Wednesday, May 9, 2012

Disagreement on the Spdy Receive Window

‹prev | My Chain | next›

After some initial difficulty, I ended yesterday with spdylay able to make spdy/3 connections to the spdy-v3 branch of node-spdy. It was able to make a connection, but not complete—likely due to a control flow issue in either spdylay or node-spdy. So tonight I set out to isolate the problem and, ideally, fix it.

But first, I update spdylay. As I mentioned, I had some initial difficulty with the connect primarily due to a bug in node-spdy's SETTINGS frame. Chrome seems to silently ignore the problem, proceeding as if the extra data were not present. Spdylay, on the other hand, silently failed in response to the problem.

I had fully intended to report the silent failure as an issue, but was pleasantly surprised to find that Tatsuhiro Tsujikawa had not only read last night's work, but already added the feature. So I:
git fetch origin
git merge origin/master
make
make install
With that, I get started investigating my control flow issue.

First up tonight, I try a simpler case than last night—a default control flow request. That is, I call spdycat on my very large image without an alternate receive window size (no -w flag):
➜  spdylay git:(master) spdycat -v -n https://localhost:3000/images/pipelining.jpg
[  0.003] NPN select next protocol: the remote server offers:
          * spdy/3
          * spdy/2
          * http/1.1
          * http/1.0
          NPN selected the protocol: spdy/3
[  0.009] send SYN_STREAM frame <version=3, flags=1, length=118>
          (stream_id=1, assoc_stream_id=0, pri=3)
          :host: localhost:3000
          :method: GET
          :path: /images/pipelining.jpg
          :scheme: https
          :version: HTTP/1.1
          accept: */*
          user-agent: spdylay/0.1.0
[  0.010] recv SETTINGS frame <version=3, flags=0, length=12>
          (niv=1)
          [4(1):100]
[  0.018] recv SYN_REPLY frame <version=3, flags=0, length=34>
          (stream_id=1) 
          :status: 200  
          :version: HTTP/1.1
[  0.018] recv DATA frame (stream_id=1, flags=0, length=1300)
[  0.018] recv DATA frame (stream_id=1, flags=0, length=1300)
[  0.018] recv DATA frame (stream_id=1, flags=0, length=1300)
...
[  0.422] send WINDOW_UPDATE frame 
          (stream_id=1, delta_window_size=33160)
...
[  0.462] recv DATA frame (stream_id=1, flags=0, length=1300)
[  0.462] recv DATA frame (stream_id=1, flags=0, length=369)
[  0.462] recv DATA frame (stream_id=1, flags=1, length=0)
[  0.462] send GOAWAY frame 
          (last_good_stream_id=0)
As there should be, spdycat issues numerous WINDOW_UPDATEs to the server along the way to indicate that it is ready to process more data.

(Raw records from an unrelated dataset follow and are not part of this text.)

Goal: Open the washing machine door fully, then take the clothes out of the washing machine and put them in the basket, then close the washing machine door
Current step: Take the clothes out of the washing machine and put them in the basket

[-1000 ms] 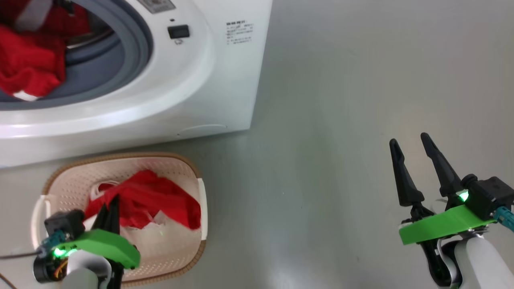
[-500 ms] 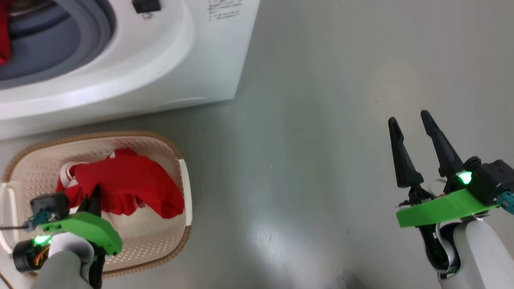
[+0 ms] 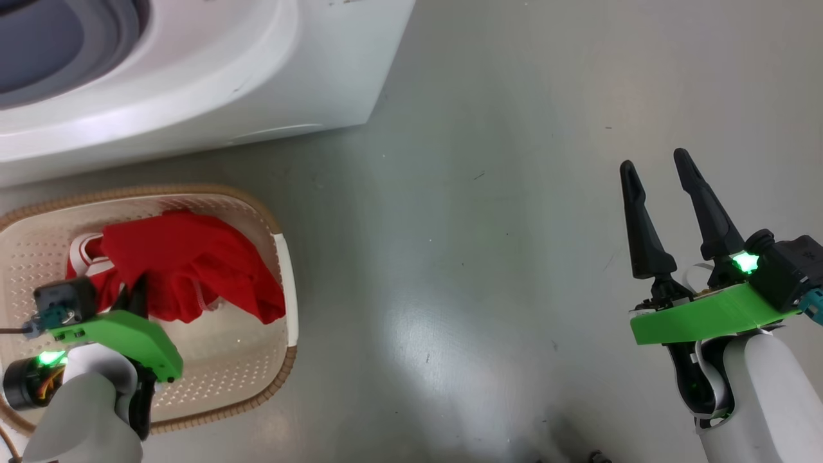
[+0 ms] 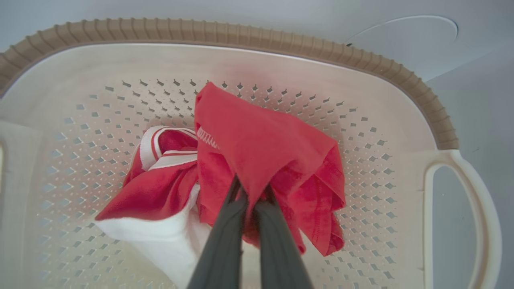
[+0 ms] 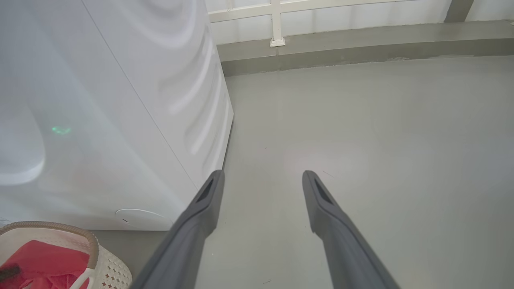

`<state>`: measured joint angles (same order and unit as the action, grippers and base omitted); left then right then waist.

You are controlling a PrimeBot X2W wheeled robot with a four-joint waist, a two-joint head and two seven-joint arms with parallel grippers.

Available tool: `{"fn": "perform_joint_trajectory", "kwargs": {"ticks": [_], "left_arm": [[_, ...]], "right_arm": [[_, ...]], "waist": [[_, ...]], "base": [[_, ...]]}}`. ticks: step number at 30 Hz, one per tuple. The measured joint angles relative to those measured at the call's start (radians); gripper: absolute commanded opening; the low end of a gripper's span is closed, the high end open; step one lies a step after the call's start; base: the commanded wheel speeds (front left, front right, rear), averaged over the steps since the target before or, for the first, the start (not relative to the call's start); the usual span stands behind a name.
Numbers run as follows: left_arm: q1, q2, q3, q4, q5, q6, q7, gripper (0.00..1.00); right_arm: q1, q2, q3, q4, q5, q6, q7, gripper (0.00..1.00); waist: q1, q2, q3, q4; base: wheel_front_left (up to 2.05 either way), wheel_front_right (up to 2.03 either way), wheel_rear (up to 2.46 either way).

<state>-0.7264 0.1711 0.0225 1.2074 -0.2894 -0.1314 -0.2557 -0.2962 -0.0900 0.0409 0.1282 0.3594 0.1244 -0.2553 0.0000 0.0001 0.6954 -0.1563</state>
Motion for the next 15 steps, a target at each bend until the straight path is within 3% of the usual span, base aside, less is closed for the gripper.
{"fn": "perform_joint_trajectory", "kwargs": {"ticks": [1, 2, 15], "left_arm": [[0.0, 0.0, 0.0, 0.004, 0.0, 0.0, 0.0, 0.94], [0.0, 0.0, 0.0, 0.007, 0.0, 0.0, 0.0, 1.0], [0.016, -0.014, 0.058, -0.015, -0.029, 0.0, 0.0, 1.0]], "right_arm": [[0.0, 0.0, 0.0, 0.0, 0.0, 0.0, 0.0, 1.0], [0.0, 0.0, 0.0, 0.001, 0.0, 0.0, 0.0, 1.0], [0.0, -0.001, 0.001, 0.014, 0.0, 0.0, 0.0, 1.0]], "waist": [[0.0, 0.0, -0.001, 0.0], [-0.0001, 0.0, -0.003, 0.001], [0.0, 0.0, -0.059, 0.018]], "base": [[0.0, 0.0, 0.0], [0.0, 0.0, 0.0], [0.0, 0.0, 0.0]]}}
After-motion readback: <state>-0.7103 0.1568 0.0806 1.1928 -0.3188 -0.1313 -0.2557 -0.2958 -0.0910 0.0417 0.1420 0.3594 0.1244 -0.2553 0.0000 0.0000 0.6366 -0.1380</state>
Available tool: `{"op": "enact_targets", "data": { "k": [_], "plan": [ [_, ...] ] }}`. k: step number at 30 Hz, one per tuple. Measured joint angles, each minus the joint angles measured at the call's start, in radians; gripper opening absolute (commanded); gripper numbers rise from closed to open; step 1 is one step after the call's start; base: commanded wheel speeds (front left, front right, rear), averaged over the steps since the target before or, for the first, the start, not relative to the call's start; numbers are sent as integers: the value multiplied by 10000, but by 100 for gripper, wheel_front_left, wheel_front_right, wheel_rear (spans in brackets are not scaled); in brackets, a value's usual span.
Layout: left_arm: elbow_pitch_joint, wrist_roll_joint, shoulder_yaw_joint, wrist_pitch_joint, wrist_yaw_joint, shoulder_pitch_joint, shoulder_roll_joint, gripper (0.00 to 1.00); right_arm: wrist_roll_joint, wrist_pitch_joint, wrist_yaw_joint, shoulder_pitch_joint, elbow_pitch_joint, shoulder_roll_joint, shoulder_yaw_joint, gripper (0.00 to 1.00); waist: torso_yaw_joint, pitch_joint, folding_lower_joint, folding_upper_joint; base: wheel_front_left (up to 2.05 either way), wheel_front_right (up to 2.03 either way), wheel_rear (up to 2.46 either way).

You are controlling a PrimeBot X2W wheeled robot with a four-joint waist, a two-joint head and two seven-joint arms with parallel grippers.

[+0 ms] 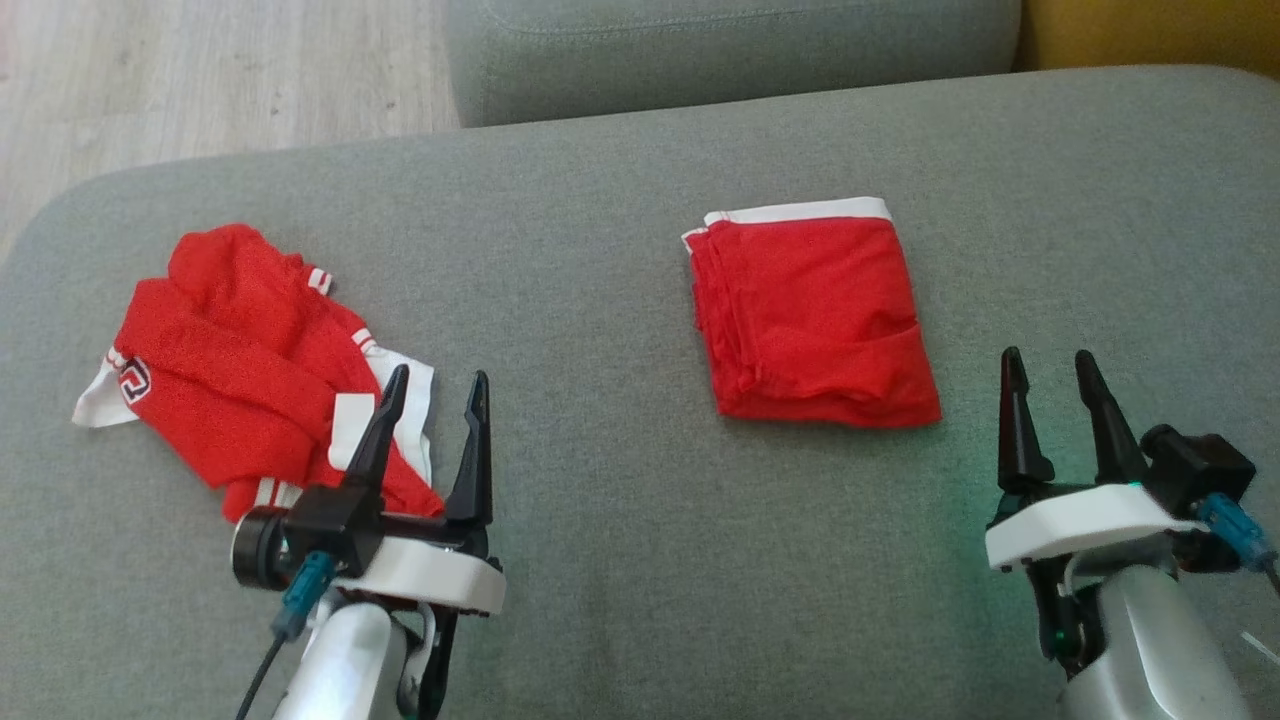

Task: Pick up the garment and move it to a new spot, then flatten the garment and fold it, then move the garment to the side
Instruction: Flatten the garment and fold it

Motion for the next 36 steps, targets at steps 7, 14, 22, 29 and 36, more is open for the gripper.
{"op": "enact_targets", "data": {
  "k": [7, 14, 22, 29, 36],
  "plan": [
    [-25, 2, -17, 0, -65, 53, -19, 100, 153, 0, 0, -8, -458, 59, 88, 100, 49, 349, 0, 0, 0, 0, 0],
    [-31, 6, -117, 0, -151, -339, -31, 100, -19, 0, 0, -1449, 265, 61, -59, 0, 390, 1078, 2, 0, 0, 0, 0],
    [-31, 8, -360, 0, -236, -1029, -54, 100, -788, 2, 0, -3709, 2383, 46, -460, 0, 1013, 1976, 4, -1, 0, 0, 0],
    [50, 4, -420, 0, -236, -1197, -61, 100, -2111, 364, 0, -4958, 4987, 12, -995, 0, 1613, 2487, 3, -1, 0, 0, 0],
    [165, -48, -454, -2, -226, -1356, -69, 100, -1595, 44, 0, -5645, 5333, -82, -52, 0, 1741, 2388, -1, 0, 0, 0, 0]
  ]
}}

When node-spdy sees this, it send the data along until the receive window is again empty and blocks for another WINDOW_UPDATE.

Everything looks OK there although the last line is somewhat enigmatic. It seems like stream_id=1 was successful, but spdycat reports the last "good" stream_id as "0". As a quick sanity check, I load the page containing this image in Chrome. In the SPDY tab of chrome://net-internals, I see that the last two DATA frames are 1300 and 369 bytes long, just as with spdycat:
SPDY_SESSION_RECV_DATA
--> flags = 0
--> size = 1300
--> stream_id = 7
SPDY_SESSION_RECV_DATA
--> flags = 0
--> size = 369
--> stream_id = 7
SPDY_SESSION_RECV_DATA
--> flags = 0
--> size = 0
--> stream_id = 7
(the last DATA frame is a FIN by virtue of its zero size)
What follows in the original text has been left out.